▸ **What needs to be done**
Scan the records that follow, and whenever a line has the word "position", copy it.

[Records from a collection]
★ ★ ★ ★
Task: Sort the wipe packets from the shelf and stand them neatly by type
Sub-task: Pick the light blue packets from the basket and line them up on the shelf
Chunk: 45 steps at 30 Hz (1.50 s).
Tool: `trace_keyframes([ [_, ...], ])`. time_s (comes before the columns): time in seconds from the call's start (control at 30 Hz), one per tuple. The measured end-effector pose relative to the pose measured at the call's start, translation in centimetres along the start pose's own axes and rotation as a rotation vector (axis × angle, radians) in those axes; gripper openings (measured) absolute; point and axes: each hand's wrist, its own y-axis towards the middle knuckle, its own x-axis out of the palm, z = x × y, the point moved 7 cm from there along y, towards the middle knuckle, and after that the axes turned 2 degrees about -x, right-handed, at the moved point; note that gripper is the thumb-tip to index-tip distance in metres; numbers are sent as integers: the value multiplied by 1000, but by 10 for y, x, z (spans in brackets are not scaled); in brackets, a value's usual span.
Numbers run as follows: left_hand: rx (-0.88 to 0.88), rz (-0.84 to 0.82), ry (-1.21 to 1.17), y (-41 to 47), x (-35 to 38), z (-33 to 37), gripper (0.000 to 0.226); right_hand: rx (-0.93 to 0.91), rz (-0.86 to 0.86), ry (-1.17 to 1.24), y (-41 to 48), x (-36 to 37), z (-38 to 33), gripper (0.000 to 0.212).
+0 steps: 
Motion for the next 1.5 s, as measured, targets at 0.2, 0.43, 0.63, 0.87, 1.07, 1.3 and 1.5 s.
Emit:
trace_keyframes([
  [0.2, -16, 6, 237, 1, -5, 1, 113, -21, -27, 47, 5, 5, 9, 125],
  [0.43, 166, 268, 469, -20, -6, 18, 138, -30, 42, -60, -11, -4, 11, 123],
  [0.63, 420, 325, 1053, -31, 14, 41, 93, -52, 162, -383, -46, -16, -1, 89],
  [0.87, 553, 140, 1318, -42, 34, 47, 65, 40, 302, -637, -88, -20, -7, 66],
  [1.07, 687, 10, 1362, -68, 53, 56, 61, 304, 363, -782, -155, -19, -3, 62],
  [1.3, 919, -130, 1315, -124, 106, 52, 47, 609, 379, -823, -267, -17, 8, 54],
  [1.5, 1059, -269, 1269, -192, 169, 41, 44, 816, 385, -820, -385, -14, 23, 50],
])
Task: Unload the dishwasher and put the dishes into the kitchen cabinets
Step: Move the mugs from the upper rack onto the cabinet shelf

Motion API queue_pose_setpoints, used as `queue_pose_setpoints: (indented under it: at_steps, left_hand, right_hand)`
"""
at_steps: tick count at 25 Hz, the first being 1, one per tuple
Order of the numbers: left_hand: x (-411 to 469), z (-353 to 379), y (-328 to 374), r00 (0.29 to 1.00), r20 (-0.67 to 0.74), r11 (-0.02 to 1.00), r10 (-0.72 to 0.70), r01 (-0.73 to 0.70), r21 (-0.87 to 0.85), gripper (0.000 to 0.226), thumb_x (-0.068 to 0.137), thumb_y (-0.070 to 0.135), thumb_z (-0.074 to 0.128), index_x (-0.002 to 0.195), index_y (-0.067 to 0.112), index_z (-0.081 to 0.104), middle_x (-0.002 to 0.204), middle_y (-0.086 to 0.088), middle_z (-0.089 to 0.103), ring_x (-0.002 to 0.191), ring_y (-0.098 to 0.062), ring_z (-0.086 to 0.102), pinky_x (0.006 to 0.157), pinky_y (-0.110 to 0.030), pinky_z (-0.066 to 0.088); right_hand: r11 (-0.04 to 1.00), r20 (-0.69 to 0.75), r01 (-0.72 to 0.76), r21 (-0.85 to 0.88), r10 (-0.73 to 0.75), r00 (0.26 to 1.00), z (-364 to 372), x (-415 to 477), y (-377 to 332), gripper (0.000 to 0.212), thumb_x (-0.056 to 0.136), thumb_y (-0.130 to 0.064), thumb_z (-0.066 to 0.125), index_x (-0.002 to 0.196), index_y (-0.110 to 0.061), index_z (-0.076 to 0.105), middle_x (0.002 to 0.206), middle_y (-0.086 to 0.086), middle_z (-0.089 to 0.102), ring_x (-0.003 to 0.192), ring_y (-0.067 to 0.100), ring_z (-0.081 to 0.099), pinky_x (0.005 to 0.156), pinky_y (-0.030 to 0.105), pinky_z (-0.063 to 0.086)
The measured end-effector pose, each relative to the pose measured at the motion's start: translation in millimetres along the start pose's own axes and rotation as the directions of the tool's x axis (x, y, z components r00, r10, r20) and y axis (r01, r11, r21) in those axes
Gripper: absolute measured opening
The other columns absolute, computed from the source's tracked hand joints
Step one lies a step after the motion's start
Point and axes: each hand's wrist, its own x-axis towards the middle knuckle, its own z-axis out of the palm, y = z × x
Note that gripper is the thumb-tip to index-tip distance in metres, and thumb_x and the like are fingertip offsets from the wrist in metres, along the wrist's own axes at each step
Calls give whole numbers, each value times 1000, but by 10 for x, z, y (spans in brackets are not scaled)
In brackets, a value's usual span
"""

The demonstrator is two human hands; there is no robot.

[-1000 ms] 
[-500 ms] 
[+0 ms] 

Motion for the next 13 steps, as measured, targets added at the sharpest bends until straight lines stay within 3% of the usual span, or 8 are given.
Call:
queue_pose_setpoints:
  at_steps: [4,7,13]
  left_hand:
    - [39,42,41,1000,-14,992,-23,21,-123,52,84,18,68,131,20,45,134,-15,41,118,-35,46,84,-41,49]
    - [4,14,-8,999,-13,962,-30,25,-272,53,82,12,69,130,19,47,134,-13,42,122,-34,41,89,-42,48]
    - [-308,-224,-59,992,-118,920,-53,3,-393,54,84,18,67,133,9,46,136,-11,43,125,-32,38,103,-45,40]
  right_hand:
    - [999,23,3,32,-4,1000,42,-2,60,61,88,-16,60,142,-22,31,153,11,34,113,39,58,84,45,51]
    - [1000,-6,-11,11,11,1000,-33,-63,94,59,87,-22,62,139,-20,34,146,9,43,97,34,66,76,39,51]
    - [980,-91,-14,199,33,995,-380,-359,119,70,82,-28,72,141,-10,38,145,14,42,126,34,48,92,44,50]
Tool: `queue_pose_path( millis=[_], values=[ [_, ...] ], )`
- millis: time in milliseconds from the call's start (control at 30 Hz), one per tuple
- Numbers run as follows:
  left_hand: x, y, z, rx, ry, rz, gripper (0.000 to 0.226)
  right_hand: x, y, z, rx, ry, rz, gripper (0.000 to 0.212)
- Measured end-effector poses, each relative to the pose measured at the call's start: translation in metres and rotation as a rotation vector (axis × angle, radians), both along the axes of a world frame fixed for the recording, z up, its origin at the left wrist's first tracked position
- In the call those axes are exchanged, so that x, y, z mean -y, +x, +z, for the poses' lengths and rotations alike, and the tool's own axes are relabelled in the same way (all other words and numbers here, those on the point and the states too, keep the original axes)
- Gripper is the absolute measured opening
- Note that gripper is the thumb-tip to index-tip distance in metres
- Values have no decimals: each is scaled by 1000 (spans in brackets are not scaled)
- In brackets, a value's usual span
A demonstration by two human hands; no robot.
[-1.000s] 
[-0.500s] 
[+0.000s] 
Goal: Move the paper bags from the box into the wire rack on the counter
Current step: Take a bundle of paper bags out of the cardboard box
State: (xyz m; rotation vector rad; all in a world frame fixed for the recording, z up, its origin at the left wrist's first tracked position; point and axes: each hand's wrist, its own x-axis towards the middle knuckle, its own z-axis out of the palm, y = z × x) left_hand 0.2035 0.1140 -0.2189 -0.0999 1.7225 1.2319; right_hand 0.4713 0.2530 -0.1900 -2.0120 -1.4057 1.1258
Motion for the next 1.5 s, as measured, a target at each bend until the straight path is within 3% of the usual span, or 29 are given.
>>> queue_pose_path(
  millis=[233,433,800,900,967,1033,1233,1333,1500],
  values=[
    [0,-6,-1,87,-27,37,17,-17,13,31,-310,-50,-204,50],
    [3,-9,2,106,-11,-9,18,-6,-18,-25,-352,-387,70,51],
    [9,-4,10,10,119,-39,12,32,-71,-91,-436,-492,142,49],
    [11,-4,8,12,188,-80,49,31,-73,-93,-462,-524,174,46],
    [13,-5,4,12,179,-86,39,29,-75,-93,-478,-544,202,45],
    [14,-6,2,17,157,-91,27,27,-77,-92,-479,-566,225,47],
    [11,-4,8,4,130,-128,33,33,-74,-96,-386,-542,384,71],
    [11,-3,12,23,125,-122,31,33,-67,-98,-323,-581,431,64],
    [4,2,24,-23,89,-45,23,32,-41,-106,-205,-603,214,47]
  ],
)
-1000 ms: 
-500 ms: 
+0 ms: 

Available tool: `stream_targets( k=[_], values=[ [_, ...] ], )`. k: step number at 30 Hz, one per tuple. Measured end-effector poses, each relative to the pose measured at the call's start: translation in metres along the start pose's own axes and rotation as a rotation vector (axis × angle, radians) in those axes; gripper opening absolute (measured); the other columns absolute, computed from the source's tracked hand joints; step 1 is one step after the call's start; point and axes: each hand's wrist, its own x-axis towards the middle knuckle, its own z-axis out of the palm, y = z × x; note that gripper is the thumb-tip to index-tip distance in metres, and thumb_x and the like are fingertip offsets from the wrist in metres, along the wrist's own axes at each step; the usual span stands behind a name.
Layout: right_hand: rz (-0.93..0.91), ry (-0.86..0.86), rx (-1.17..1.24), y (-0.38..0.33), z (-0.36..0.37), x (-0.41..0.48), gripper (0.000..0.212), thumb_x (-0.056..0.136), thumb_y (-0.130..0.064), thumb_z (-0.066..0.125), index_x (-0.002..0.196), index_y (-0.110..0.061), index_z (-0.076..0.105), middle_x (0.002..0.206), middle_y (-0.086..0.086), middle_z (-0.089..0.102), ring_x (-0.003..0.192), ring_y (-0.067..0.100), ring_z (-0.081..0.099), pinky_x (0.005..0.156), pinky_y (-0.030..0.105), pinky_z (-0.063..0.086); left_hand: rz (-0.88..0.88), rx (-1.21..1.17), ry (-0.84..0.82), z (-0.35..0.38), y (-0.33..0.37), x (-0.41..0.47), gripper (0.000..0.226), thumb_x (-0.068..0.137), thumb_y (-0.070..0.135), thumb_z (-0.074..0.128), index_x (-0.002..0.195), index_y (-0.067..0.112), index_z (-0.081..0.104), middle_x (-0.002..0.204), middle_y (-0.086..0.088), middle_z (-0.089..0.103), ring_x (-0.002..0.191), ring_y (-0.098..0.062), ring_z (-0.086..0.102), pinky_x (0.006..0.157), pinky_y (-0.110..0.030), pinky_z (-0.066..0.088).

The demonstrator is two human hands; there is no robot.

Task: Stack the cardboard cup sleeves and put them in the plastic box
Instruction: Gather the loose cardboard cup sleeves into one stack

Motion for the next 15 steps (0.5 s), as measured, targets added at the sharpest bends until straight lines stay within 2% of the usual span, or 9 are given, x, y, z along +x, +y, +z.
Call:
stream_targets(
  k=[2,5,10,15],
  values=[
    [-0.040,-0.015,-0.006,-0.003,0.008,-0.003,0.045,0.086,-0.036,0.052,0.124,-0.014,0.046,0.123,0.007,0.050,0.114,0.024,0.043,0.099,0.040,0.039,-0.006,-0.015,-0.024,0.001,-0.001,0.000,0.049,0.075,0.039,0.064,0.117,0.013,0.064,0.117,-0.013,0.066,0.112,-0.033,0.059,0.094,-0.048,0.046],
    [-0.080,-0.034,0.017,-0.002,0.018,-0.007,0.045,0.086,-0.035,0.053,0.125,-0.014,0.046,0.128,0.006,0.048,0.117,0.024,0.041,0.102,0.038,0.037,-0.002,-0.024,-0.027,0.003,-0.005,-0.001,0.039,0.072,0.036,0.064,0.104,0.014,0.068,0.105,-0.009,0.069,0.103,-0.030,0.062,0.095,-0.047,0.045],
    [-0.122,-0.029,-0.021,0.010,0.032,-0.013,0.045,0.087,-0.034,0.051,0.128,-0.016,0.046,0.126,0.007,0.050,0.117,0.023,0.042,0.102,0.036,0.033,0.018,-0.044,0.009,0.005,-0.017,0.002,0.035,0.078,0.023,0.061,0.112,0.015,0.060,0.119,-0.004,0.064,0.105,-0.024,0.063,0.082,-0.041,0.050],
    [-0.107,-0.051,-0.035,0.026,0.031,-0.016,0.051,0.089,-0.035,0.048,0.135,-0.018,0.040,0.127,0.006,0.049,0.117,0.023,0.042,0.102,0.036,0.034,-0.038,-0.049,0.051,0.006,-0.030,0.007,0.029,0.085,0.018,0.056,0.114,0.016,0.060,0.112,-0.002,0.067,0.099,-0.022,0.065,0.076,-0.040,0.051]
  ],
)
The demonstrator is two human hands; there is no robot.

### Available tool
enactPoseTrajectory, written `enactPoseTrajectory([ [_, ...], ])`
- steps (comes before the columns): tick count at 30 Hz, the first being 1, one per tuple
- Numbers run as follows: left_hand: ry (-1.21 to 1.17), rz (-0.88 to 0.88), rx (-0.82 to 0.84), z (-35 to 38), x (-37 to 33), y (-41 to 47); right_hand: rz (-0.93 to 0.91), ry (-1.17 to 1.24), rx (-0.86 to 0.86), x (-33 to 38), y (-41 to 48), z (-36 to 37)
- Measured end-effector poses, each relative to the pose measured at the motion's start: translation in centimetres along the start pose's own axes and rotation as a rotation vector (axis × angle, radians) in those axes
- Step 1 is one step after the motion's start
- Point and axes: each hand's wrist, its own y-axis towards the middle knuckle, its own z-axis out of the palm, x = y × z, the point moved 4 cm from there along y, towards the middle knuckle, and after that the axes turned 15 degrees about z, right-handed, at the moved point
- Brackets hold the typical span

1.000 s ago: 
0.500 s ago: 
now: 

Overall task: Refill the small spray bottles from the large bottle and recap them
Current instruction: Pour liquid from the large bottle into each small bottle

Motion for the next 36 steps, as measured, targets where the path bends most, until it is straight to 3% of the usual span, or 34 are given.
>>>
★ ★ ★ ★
▸ **Result**
- Measured end-effector poses, each relative to the pose measured at the call's start: translation in metres and rotation as a rotation vector (axis × angle, radians), both along the axes of a world frame fixed for the recording, z up, its origin at the left wrist's first tracked position
State: (xyz m; rotation vector rad; all in a world frame fixed for the recording, z up, its origin at the left wrist's first tracked position; point and axes: each hand's wrist, its own x-axis towards the middle knuckle, its own z-axis out of the palm, y = z × x) left_hand 0.2035 0.1140 -0.2189 -0.0999 1.7225 1.2319; right_hand 0.4713 0.2530 -0.1900 -2.0120 -1.4057 1.1258

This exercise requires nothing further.